**Exercise details:** Of all the lines in the entries below, give again exactly those starting at the line containing "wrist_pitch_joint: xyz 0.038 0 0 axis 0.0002" and ending at the line containing "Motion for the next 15", both ends included, and no others.

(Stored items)
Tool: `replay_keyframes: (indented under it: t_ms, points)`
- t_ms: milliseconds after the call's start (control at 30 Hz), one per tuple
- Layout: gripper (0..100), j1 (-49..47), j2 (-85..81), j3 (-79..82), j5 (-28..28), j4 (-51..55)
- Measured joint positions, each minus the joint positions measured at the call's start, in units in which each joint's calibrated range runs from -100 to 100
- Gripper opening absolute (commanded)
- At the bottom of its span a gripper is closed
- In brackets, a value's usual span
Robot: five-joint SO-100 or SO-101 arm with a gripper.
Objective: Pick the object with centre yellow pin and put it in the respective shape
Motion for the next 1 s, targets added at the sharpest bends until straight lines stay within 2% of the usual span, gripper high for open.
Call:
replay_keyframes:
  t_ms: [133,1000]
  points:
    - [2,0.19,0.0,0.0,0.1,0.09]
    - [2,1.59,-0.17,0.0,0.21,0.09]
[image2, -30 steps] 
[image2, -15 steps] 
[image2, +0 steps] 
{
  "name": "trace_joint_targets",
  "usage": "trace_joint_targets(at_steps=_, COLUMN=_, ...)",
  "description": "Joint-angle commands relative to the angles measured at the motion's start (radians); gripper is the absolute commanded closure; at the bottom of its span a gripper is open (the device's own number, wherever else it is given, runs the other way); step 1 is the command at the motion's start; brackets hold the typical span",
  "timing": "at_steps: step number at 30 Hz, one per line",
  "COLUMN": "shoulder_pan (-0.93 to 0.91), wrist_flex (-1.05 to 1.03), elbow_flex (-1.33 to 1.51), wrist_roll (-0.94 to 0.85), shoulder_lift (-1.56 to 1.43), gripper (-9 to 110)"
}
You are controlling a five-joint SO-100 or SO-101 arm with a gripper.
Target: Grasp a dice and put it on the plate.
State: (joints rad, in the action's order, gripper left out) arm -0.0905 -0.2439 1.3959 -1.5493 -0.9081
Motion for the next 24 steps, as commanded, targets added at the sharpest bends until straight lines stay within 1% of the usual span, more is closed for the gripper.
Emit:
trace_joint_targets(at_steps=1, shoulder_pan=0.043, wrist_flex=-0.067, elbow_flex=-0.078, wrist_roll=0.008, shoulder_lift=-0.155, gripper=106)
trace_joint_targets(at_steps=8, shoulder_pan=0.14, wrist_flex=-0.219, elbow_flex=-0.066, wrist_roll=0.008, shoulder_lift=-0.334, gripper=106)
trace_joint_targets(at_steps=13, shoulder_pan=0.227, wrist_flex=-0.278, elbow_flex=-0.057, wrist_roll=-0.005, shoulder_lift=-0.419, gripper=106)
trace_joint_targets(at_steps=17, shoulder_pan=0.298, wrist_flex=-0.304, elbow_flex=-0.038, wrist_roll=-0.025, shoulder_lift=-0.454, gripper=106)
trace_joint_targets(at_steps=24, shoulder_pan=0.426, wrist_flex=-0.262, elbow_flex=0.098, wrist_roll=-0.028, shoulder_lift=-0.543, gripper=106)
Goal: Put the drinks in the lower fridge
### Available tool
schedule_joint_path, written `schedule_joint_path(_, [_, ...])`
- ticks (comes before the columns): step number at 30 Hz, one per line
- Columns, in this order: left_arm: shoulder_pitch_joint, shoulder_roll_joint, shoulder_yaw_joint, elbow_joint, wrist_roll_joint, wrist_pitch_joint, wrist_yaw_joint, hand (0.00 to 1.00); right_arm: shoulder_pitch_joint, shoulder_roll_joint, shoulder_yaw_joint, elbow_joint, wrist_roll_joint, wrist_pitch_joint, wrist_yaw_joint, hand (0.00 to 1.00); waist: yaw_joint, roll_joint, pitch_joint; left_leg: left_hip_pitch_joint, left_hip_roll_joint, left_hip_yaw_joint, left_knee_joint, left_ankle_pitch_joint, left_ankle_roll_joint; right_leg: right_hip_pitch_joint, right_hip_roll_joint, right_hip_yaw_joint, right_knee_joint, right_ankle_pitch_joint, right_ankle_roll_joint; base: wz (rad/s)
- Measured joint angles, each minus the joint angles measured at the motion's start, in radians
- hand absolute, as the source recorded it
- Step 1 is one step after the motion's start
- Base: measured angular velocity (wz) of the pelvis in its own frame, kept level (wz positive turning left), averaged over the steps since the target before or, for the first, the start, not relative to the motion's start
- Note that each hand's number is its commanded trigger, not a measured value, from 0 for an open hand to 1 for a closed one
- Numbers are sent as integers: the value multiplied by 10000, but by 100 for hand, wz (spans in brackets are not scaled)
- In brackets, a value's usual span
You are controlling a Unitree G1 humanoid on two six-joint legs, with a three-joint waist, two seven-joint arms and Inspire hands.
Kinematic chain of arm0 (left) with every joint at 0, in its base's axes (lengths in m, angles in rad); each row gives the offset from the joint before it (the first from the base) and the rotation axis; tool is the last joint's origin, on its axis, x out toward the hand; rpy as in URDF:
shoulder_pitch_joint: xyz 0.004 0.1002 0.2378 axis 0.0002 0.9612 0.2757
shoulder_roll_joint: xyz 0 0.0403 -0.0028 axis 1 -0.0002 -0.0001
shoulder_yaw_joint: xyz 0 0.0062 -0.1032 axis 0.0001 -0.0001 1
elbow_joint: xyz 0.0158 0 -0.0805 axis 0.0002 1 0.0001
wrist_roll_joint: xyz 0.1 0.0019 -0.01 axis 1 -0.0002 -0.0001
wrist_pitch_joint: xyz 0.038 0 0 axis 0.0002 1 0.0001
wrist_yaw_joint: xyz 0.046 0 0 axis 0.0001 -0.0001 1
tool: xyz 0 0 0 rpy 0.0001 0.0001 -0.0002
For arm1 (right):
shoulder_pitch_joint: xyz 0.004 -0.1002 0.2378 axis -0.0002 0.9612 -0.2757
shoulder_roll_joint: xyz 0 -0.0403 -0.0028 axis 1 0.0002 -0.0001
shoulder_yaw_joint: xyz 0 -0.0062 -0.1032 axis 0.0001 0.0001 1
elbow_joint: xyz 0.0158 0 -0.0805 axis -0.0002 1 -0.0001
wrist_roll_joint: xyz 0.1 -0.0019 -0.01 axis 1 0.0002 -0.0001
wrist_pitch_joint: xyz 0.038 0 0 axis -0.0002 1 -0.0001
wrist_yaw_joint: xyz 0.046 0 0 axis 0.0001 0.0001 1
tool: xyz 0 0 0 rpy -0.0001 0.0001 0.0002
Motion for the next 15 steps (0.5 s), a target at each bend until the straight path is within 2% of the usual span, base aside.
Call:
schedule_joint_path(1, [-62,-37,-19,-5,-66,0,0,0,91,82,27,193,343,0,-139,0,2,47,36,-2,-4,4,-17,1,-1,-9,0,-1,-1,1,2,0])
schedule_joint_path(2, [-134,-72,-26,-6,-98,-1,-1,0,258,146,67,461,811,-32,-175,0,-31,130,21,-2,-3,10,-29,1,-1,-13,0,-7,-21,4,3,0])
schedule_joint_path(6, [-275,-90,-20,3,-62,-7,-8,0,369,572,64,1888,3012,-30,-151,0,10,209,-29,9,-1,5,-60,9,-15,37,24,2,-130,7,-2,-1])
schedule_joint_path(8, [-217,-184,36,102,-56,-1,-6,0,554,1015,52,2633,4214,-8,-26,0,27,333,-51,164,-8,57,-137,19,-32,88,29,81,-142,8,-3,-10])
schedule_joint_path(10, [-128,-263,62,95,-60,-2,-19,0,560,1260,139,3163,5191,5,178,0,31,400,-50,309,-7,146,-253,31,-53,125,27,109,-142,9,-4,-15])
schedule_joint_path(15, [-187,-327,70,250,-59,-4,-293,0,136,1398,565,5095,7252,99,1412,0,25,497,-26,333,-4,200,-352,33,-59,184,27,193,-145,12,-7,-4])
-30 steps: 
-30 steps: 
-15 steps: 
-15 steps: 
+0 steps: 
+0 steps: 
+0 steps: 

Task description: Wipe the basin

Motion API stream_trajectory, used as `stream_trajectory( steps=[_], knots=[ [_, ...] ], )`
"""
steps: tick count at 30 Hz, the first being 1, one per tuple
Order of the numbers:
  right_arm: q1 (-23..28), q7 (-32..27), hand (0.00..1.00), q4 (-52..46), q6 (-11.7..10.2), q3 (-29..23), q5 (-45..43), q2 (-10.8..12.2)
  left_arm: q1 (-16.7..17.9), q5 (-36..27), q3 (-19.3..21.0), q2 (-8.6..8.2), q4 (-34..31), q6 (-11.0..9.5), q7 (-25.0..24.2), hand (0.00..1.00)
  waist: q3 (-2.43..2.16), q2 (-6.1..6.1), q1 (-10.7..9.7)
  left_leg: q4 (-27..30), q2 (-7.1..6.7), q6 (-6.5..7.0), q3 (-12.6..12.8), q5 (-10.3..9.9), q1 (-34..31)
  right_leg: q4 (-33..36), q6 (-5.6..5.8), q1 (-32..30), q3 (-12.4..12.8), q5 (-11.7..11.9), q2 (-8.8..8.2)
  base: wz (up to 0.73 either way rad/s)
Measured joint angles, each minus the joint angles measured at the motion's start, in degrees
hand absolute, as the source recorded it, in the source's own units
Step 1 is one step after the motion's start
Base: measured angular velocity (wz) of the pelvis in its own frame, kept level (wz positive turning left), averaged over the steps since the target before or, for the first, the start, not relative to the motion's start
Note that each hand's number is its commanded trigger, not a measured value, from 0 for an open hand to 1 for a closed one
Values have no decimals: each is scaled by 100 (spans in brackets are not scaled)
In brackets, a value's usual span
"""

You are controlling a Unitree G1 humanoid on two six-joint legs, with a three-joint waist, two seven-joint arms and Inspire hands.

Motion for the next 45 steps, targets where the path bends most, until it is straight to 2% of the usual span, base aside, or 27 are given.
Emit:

**Expected answer:**
wrist_pitch_joint: xyz 0.038 0 0 axis 0.0002 1 0.0001
wrist_yaw_joint: xyz 0.046 0 0 axis 0.0001 -0.0001 1
tool: xyz 0 0 0 rpy 0.0001 0.0001 -0.0002
For arm1 (right):
shoulder_pitch_joint: xyz 0.004 -0.1002 0.2378 axis -0.0002 0.9612 -0.2757
shoulder_roll_joint: xyz 0 -0.0403 -0.0028 axis 1 0.0002 -0.0001
shoulder_yaw_joint: xyz 0 -0.0062 -0.1032 axis 0.0001 0.0001 1
elbow_joint: xyz 0.0158 0 -0.0805 axis -0.0002 1 -0.0001
wrist_roll_joint: xyz 0.1 -0.0019 -0.01 axis 1 0.0002 -0.0001
wrist_pitch_joint: xyz 0.038 0 0 axis -0.0002 1 -0.0001
wrist_yaw_joint: xyz 0.046 0 0 axis 0.0001 0.0001 1
tool: xyz 0 0 0 rpy -0.0001 0.0001 0.0002
Motion for the next 15 steps (0.5 s), a target at each bend until the straight path is within 2% of the usual span, base aside.

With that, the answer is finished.